One day when we first got here we were visiting a popular beach to swim, one that is surrounded by lava rocks, when one of my boys stubbed their toes again, on the rocks. I got so angry! "Get me off this stupid lava rock island!!," was all I could think. I wanted to yell and cry at someone! I felt homesick for the miles and miles of soft, white sand beaches I grew up with on Oahu.
But, we are learning to enjoy them. Our desire to be at the ocean is still strong, and our feet are toughening up nicely.
My Dad cheered me up on the phone when he reminded me,"There will be white, sandy beaches in Hilo, someday. All you have to do is wait 5 million years for the ocean to wear away at the rocks." Thanks eh, Dad.

This is the beach closest to our house. You can't actually swim here but we have fun exploring the rocks and tide pools.
Jonah fits right in amongst the black rocks, like a little Opihi shell. He sticks to the rocks naturally. In fact, one of our friends said to me, "Eh, he looks like one Rock boy!" I like that name. Just call him Rock Boy.

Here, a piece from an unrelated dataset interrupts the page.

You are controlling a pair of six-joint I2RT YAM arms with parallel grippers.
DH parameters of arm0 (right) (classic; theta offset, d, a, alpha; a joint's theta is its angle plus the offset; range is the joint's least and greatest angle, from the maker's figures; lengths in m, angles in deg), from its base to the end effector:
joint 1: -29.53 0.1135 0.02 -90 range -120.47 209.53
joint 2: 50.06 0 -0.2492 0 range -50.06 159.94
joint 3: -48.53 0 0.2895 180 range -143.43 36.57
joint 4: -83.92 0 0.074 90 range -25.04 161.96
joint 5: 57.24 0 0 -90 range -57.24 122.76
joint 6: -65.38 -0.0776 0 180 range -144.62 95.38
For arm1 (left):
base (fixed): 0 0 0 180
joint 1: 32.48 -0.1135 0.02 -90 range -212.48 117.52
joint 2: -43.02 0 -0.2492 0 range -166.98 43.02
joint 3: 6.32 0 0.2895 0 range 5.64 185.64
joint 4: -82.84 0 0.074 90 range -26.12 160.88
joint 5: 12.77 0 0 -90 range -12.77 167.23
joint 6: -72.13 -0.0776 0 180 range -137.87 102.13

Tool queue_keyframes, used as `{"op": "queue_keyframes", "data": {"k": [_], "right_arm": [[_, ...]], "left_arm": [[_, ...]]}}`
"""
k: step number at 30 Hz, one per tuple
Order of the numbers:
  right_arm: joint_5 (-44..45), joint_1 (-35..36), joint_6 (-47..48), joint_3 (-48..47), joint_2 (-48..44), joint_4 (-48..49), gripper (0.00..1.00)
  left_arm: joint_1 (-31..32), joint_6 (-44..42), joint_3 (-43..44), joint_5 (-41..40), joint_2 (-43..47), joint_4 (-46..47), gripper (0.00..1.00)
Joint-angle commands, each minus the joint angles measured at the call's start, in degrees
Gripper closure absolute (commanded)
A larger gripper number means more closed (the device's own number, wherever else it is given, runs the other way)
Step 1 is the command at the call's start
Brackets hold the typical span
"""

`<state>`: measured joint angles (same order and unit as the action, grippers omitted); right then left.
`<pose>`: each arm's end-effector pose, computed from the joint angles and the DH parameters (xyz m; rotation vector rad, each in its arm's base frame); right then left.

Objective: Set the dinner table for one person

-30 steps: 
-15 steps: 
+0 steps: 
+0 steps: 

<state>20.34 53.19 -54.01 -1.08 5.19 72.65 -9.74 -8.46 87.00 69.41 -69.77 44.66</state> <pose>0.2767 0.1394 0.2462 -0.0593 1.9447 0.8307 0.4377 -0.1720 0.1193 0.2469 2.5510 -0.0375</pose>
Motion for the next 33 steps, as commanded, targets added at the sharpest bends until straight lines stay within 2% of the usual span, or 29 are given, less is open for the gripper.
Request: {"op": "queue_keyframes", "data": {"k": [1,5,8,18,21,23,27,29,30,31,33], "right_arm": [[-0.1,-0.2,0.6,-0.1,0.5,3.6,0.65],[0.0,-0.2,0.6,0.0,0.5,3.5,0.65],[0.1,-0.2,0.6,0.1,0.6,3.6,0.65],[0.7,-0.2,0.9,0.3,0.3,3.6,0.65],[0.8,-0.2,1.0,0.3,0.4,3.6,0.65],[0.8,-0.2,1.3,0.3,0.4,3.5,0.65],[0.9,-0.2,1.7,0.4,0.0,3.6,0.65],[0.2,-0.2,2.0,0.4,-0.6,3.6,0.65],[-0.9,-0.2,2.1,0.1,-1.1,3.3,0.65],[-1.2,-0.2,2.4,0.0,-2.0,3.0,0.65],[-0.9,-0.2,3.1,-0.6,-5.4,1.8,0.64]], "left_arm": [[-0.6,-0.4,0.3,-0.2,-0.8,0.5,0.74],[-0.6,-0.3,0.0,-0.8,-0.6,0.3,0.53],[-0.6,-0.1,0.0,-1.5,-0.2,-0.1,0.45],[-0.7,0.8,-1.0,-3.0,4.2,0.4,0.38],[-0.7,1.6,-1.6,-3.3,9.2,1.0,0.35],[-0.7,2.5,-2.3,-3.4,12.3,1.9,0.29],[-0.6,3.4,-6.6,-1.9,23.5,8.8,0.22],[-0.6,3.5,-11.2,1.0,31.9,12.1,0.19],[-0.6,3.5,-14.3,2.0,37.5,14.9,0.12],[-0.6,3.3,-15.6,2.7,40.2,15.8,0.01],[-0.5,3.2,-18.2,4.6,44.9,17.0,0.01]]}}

This was Kalapana beach, which used to be one of the most friendly and swim-able beaches on the island. It was home to a bustling, little fishing village, until it was covered by Kilauea lava flow in 1990. Now it is a lava field, with barely a beach to walk on.

It's a 2 hour drive to the other side of the island if you want to take refuge at sandy beaches. This past weekend we camped a night at Ho'okena, where we basked in the sand and sun all day long.

We are learning the names of the reef fish and ocean creatures. Odin snorkeled for his first time and was quite thrilled to spot a Yellow Tang! He talked about it all the way home. Zadok met some bigger boys on the beach who taught him the art of boogie-board body-sliding. He can't wait for us to go back 'to the other side' so he can do it some more.

I am really starting to feel at home here on this rock. Even though my welcoming, comfortable, and sandy beaches are far away, I am learning to love this land for what it is.
Hawaii has a rich and beautiful cultural heritage, one of which I am excited to learn more about.
Long before us hauoles came to live here, the Hawaiians built Kingdoms and societies amongst these rocks. Their whole livelihoods were based upon the natural developments around them, even the harsh rocky landscape had meaning and use to them. I am determined to appreciate it, too.


Wendy said...

I miss you rock girl!

Sally Jackson said...

I miss you, too Art girl!

arianne said...

Those beaches are beautiful, if not soft. Sturdy water shoes have been invaluable here too.

chelsea mckell said...

Wow, I didn't know that about your location... but your attitude doesn't surprise me at all! I love that you're a "bloom where planted" type of girl.